Interestingly, at the same time, and as is emphasized constantly throughout the film, Corthouts underscores his likeness to those he meets in Kakuma. This comes to light more pronouncedly when, in closing the film, Corthouts shows us images of Nyakong getting her hair washed while expressing how close he is to her, how he will make sure she finishes school, and how he has come back to see “a girl [Nyakong] who [like him] is trying to find her place in the world.”
Considering all the hardship and trauma that Nyakong has experienced, in Sudan and in Kenya, she most certainly is trying to find her place in the world, but is decidedly (unless your guiding mantra and alcohol of choice comes from the church of “we are the world”) not like Lieven Corthouts. I understand the need to show connectedness across all frontiers, and especially when you want your film to be the “antidote for growing xenophobia,” but in no uncertain terms is Nyakong like the filmmaker. Every experience of their lives comes from a much different script.
And, really, only white dudes will ever get money to make a film about “nowhere.”
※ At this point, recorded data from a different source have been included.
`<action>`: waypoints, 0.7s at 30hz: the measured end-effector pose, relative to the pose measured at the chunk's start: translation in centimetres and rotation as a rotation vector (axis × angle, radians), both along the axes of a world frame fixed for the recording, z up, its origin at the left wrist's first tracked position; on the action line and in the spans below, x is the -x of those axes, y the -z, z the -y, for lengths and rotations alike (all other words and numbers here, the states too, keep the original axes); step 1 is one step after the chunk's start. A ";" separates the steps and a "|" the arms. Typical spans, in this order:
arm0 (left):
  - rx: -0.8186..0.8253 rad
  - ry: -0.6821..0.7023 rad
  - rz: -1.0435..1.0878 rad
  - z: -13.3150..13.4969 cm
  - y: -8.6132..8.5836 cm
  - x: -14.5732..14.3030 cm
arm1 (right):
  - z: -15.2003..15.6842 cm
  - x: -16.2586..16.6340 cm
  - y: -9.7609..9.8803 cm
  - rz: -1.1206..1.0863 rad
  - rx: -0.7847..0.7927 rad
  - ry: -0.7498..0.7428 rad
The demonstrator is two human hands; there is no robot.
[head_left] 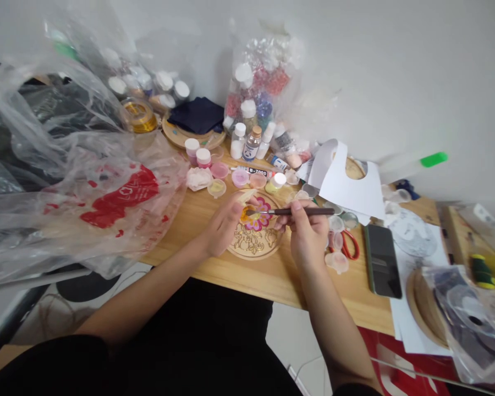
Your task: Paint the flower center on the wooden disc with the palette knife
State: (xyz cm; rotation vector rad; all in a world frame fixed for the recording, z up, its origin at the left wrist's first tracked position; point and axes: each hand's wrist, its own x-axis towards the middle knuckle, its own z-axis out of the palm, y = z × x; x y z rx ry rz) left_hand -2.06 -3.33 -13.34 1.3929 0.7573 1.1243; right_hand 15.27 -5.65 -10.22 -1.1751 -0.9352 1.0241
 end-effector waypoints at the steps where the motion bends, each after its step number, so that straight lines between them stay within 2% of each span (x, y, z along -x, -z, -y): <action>1: 0.004 0.004 0.005 0.0 0.0 0.0 | 0.0 0.0 0.0 -0.022 0.000 -0.006; 6: 0.168 0.061 0.103 -0.2 -0.5 0.0 | -0.1 -0.1 -0.1 -0.099 0.013 0.000; 11: 0.344 0.176 0.248 -0.6 -1.1 -0.1 | -0.4 -0.3 -0.7 -0.184 -0.012 0.053; 15: 0.351 0.237 0.318 -0.8 -1.0 -0.2 | -0.5 -0.6 -0.8 -0.181 -0.025 0.043; 21: 0.325 0.223 0.315 -0.8 -1.0 -0.3 | 0.3 -0.7 -0.4 -0.065 -0.090 -0.006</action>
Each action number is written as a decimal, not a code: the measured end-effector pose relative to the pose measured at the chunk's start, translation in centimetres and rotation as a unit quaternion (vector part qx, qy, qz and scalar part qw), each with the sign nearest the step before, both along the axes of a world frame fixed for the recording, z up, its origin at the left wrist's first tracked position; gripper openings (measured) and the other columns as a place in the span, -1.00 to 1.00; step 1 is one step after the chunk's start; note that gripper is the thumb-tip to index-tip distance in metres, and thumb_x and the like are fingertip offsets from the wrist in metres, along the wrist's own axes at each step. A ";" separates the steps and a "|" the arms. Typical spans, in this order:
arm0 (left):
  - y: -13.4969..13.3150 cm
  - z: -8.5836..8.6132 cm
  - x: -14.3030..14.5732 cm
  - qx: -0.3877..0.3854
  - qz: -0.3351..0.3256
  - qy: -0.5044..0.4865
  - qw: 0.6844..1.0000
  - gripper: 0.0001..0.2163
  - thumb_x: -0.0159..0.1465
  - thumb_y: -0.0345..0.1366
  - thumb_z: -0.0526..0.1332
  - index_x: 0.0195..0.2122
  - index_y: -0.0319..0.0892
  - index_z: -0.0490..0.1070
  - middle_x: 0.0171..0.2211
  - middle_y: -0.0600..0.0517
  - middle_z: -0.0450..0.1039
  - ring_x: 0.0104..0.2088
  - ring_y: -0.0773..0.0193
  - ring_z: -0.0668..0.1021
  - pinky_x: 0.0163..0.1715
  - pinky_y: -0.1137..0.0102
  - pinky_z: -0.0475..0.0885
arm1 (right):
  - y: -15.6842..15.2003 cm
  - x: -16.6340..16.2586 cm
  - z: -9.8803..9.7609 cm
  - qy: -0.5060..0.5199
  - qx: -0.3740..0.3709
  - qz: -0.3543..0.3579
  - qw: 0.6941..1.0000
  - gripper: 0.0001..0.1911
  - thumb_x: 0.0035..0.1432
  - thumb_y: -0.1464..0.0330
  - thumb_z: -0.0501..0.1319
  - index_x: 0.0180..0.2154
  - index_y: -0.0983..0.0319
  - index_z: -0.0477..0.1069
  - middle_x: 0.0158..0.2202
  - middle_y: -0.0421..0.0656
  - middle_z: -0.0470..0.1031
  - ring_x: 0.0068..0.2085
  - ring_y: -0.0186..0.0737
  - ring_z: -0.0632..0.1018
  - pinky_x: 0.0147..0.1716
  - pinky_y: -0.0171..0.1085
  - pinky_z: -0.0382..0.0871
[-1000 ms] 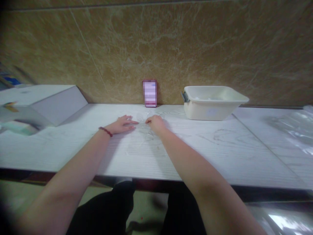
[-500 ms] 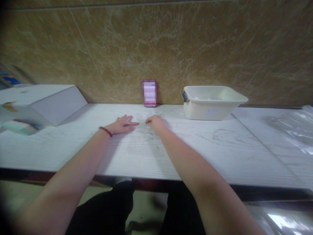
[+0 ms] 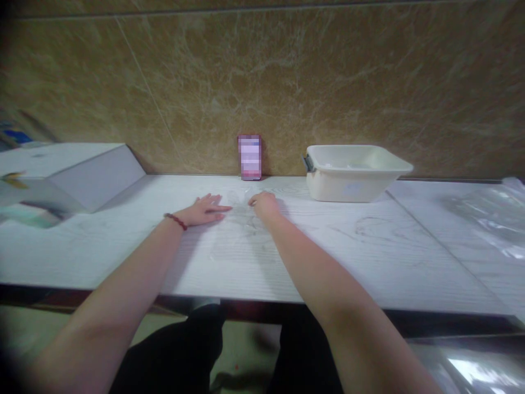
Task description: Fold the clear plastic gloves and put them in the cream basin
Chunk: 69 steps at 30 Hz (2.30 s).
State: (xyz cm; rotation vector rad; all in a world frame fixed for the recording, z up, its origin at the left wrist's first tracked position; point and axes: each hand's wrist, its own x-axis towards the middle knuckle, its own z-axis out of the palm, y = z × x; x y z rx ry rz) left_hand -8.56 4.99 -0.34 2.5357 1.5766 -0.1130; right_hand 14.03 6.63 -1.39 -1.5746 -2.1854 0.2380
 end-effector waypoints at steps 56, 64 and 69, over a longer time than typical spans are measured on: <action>0.1 0.3 -0.2 0.063 0.029 -0.123 0.990 -0.49 0.16 0.03 -0.19 0.00 -0.13 0.23 0.07 0.02 0.12 0.09 0.24 0.13 0.06 0.38 -0.03 | -0.7 1.2 2.0 0.001 0.049 -0.029 0.998 -0.76 -0.02 0.25 0.13 -0.25 0.12 0.41 -0.25 -0.13 0.41 -0.12 -0.21 0.33 -0.12 -0.19 0.05; 0.5 0.1 -0.4 0.094 -0.005 -0.128 0.987 -0.51 0.18 -0.01 -0.18 -0.01 -0.17 0.25 0.04 0.00 0.18 0.06 0.28 0.19 0.04 0.42 0.03 | -2.8 0.9 6.5 0.014 0.073 0.006 0.997 -0.74 0.01 0.30 0.09 -0.23 0.19 0.40 -0.22 -0.16 0.43 -0.14 -0.23 0.37 -0.11 -0.23 0.11; 0.5 0.0 -0.3 0.098 -0.026 -0.129 0.987 -0.51 0.18 -0.03 -0.17 -0.02 -0.20 0.25 0.03 -0.02 0.20 0.06 0.27 0.19 0.04 0.40 0.03 | -6.6 1.1 7.5 -0.093 0.099 0.134 0.982 -0.71 0.06 0.28 0.04 -0.22 0.23 0.40 -0.22 -0.09 0.42 -0.16 -0.19 0.36 -0.14 -0.22 0.13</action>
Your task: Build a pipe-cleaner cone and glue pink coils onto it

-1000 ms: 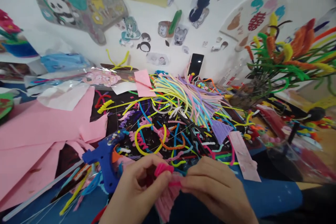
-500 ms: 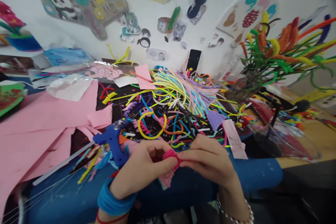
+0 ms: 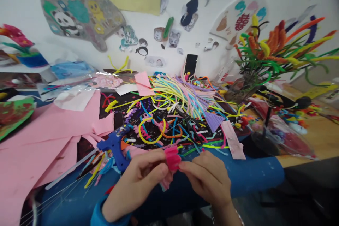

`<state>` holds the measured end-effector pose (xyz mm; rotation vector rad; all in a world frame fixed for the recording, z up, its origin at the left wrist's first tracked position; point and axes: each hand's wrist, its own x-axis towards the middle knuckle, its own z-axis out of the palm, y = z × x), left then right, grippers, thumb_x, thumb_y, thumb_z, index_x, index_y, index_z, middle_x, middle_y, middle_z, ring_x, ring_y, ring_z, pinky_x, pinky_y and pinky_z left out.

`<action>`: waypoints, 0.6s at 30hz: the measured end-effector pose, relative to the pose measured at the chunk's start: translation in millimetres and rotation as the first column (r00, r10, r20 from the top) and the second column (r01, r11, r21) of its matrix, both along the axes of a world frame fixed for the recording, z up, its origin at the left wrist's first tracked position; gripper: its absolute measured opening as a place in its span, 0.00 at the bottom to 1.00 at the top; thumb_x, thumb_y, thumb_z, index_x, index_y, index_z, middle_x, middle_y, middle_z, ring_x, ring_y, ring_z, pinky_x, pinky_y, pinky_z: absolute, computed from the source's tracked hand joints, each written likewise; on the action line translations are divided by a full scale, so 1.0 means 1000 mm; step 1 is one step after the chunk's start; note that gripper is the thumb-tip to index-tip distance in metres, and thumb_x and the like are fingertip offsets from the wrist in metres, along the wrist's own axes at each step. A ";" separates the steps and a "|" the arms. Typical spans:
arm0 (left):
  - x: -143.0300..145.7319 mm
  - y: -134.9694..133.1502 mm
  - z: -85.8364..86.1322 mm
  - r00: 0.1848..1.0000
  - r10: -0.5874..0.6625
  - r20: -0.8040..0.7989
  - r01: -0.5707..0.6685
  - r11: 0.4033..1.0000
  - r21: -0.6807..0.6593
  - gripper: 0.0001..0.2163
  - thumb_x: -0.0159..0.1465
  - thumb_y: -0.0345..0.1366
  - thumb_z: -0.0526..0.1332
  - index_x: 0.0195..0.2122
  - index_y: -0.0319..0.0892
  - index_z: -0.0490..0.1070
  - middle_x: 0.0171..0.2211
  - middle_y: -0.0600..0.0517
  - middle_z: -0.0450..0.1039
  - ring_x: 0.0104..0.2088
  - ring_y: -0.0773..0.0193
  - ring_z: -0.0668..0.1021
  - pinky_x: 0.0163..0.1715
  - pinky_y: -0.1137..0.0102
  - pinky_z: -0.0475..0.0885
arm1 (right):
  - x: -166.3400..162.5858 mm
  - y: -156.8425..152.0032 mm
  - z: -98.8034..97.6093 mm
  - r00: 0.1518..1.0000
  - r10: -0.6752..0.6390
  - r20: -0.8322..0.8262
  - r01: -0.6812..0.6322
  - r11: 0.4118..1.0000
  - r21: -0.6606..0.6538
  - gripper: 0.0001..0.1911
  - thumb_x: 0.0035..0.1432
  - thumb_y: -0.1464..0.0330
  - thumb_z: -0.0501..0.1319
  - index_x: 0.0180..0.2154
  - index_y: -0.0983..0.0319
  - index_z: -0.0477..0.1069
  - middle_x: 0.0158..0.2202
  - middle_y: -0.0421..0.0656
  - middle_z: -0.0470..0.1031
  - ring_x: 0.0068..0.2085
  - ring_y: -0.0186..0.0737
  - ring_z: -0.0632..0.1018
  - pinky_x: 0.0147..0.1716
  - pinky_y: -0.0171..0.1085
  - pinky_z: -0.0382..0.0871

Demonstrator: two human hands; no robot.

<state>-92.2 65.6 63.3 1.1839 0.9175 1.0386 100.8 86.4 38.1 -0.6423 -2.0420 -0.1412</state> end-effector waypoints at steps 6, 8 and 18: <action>0.015 -0.009 -0.011 0.972 0.233 0.025 -0.233 0.973 -0.012 0.05 0.60 0.39 0.65 0.31 0.45 0.80 0.21 0.52 0.76 0.20 0.64 0.76 0.21 0.72 0.73 | 0.000 0.000 -0.006 0.999 -0.033 -0.011 0.034 0.995 0.093 0.11 0.60 0.78 0.61 0.43 0.62 0.74 0.22 0.38 0.74 0.21 0.34 0.70 0.21 0.35 0.65; 0.022 -0.013 -0.017 0.932 0.361 0.024 -0.362 0.932 0.015 0.03 0.58 0.36 0.67 0.28 0.46 0.78 0.21 0.53 0.76 0.21 0.64 0.77 0.22 0.74 0.73 | -0.001 -0.002 -0.010 0.999 -0.034 -0.035 0.037 0.995 0.089 0.11 0.59 0.79 0.61 0.42 0.62 0.75 0.21 0.38 0.74 0.21 0.34 0.71 0.21 0.35 0.65; 0.039 -0.026 -0.027 0.760 0.641 0.106 -0.627 0.767 -0.137 0.08 0.44 0.42 0.76 0.23 0.50 0.81 0.21 0.54 0.78 0.23 0.64 0.76 0.25 0.73 0.73 | -0.011 -0.013 -0.022 0.994 -0.035 -0.105 0.033 0.999 -0.017 0.11 0.65 0.74 0.58 0.43 0.59 0.77 0.22 0.38 0.75 0.22 0.34 0.73 0.24 0.36 0.69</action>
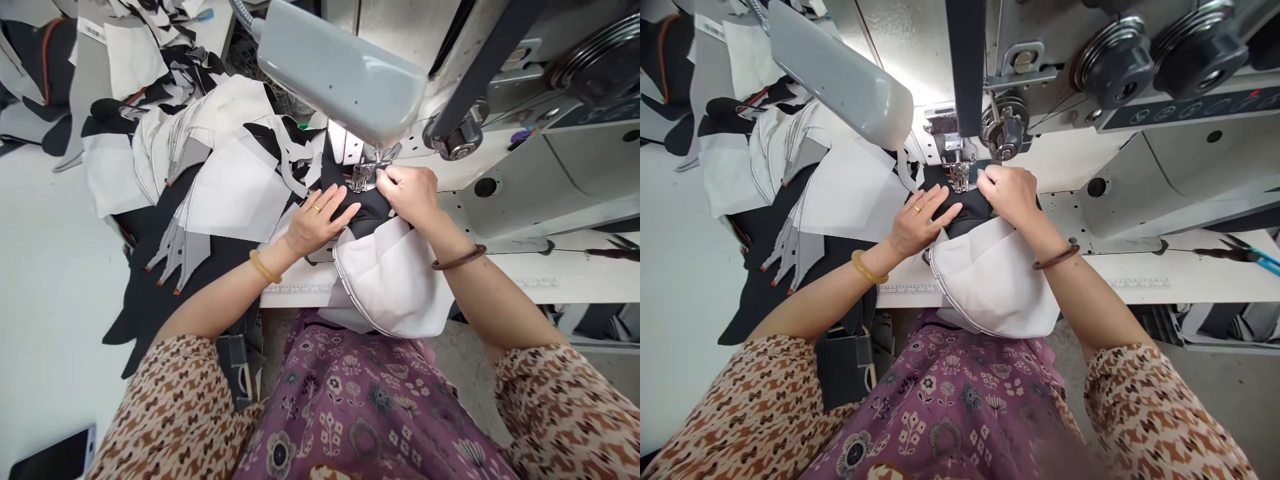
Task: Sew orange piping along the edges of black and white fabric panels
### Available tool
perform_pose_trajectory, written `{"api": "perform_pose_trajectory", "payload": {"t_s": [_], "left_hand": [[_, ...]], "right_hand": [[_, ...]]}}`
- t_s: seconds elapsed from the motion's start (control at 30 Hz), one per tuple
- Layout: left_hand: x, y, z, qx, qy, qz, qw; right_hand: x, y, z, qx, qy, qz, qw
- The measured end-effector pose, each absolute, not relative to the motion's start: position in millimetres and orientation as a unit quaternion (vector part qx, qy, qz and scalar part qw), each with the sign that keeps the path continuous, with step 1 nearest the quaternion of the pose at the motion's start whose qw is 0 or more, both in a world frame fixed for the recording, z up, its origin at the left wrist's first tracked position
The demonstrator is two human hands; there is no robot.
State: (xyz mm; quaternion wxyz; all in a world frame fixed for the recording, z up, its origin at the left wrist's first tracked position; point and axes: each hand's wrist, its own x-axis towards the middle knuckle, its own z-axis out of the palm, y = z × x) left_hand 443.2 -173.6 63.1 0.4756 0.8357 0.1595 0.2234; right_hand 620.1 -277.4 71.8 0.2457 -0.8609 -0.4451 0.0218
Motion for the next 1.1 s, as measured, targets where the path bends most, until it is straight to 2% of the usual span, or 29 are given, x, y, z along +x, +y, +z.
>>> {"api": "perform_pose_trajectory", "payload": {"t_s": [0.17,0.33,0.57,0.67,0.93,1.1], "left_hand": [[445,-190,65,0.818,0.201,0.262,0.470],[445,-192,59,0.868,0.181,0.247,0.391],[445,-194,56,0.883,0.176,0.269,0.341],[446,-194,51,0.916,0.166,0.267,0.251],[445,-187,34,0.938,0.093,0.321,-0.089],[444,-184,37,0.912,0.052,0.367,-0.178]], "right_hand": [[627,-272,73,-0.859,-0.457,0.023,0.231],[628,-267,75,-0.873,-0.447,0.021,0.193],[631,-262,75,-0.875,-0.443,0.022,0.195],[634,-261,72,-0.873,-0.448,0.009,0.195],[638,-255,71,-0.865,-0.468,-0.008,0.182],[634,-257,71,-0.856,-0.482,-0.011,0.188]]}}
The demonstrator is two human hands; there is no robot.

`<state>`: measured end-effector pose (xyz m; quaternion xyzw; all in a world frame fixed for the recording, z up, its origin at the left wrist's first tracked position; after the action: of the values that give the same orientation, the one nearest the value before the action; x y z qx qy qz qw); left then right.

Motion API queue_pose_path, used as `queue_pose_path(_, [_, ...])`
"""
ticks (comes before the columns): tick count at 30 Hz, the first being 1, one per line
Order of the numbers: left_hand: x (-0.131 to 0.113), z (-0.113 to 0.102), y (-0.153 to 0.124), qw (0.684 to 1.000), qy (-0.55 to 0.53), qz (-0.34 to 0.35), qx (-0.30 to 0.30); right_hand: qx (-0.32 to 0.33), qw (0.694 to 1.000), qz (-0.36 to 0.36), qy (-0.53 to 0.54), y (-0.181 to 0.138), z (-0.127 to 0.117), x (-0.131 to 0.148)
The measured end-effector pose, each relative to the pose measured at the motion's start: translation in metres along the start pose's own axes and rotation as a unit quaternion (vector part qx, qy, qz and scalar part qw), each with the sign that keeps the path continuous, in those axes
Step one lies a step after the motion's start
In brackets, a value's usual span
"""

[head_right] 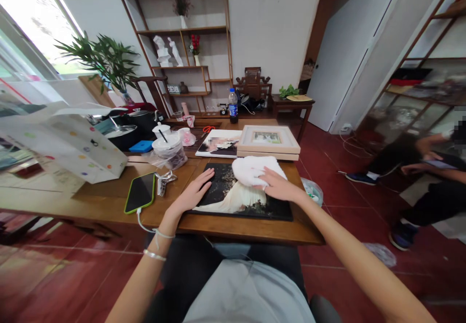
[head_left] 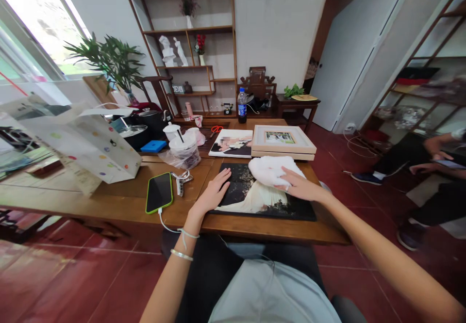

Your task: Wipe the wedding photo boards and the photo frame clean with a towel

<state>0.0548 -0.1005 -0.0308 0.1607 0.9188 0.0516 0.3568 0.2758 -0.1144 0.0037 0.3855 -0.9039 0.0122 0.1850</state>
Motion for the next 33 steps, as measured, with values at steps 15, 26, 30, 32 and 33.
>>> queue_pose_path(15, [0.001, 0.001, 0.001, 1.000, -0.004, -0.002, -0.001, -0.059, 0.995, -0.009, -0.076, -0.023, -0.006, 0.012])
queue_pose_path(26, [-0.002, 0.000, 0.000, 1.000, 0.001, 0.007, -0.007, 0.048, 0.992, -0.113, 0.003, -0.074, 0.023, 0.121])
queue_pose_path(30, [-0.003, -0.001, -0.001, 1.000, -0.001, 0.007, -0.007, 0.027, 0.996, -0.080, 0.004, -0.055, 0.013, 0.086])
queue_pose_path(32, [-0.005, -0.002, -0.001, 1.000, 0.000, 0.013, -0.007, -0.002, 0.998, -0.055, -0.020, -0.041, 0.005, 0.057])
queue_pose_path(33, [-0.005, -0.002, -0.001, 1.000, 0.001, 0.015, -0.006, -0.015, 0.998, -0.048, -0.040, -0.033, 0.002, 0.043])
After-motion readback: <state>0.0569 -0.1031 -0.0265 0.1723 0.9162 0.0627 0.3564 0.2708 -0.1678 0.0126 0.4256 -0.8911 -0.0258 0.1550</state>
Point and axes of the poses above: each hand's wrist, its own y-axis towards the middle knuckle, its own z-axis out of the palm, x = y × z, the point moved 10 cm from there along y, towards the middle knuckle, and after that the axes turned 11 degrees about -z, right-handed, at the moved point
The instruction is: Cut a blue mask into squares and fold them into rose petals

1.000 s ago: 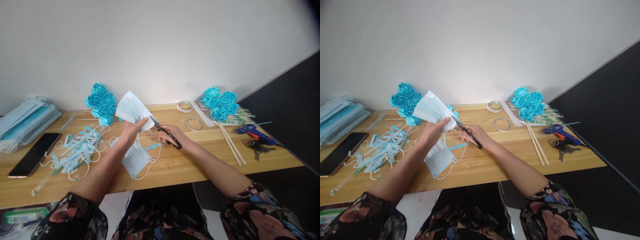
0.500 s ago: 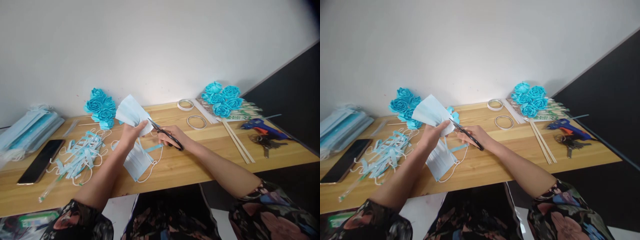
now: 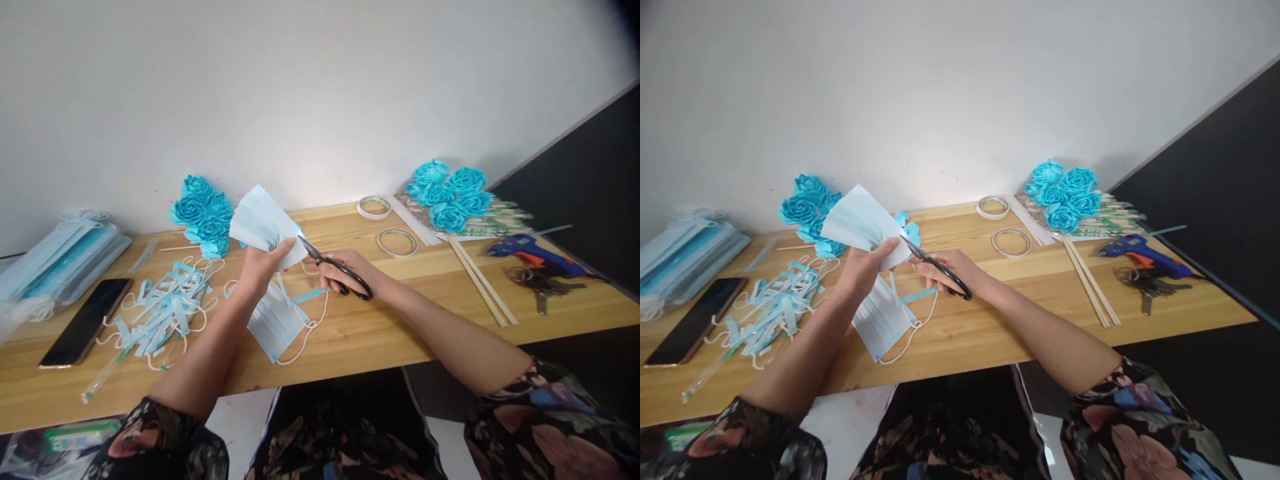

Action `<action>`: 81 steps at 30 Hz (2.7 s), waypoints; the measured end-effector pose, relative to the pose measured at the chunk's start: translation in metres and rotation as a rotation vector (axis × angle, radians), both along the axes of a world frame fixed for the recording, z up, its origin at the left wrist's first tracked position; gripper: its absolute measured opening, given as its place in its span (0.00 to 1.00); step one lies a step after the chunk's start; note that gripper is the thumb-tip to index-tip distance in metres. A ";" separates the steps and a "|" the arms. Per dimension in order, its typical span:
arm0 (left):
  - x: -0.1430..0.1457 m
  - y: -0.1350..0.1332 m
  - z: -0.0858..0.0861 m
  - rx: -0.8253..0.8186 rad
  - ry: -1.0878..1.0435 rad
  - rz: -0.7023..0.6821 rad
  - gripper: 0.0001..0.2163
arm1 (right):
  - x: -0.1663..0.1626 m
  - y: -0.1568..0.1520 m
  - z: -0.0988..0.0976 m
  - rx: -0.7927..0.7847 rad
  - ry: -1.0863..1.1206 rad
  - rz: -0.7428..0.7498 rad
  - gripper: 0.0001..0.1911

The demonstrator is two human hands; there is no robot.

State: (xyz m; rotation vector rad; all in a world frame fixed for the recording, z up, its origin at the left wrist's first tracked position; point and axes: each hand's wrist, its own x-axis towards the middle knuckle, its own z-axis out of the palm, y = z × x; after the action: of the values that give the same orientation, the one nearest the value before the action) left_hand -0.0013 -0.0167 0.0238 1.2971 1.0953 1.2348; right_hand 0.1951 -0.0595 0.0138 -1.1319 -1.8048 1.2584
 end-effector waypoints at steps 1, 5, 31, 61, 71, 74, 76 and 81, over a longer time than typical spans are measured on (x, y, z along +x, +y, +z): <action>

Ultimately, for me, this documentary film misses the mark. While the images are beautiful and its underlying motivation understandable, the lack of a consistent connecting thread between characters who are not fully developed to stand by themselves does not allow for a visible and natural progression. In contrast to its mission, while ostensibly trying to make visible an invisible city, its young people’s hopes and dreams, this documentary succeeds in subsuming the characters into one core aspiration: their dreams to go to Europe. No mention, of course, of how most of the worlds displaced live within the borders of the Global South. As a consequence, for me the question the filmmaker really asks, and that we must problematize, is not “can you build a home in a place called nowhere?” but rather, “why would you seek refuge anywhere but Europe?”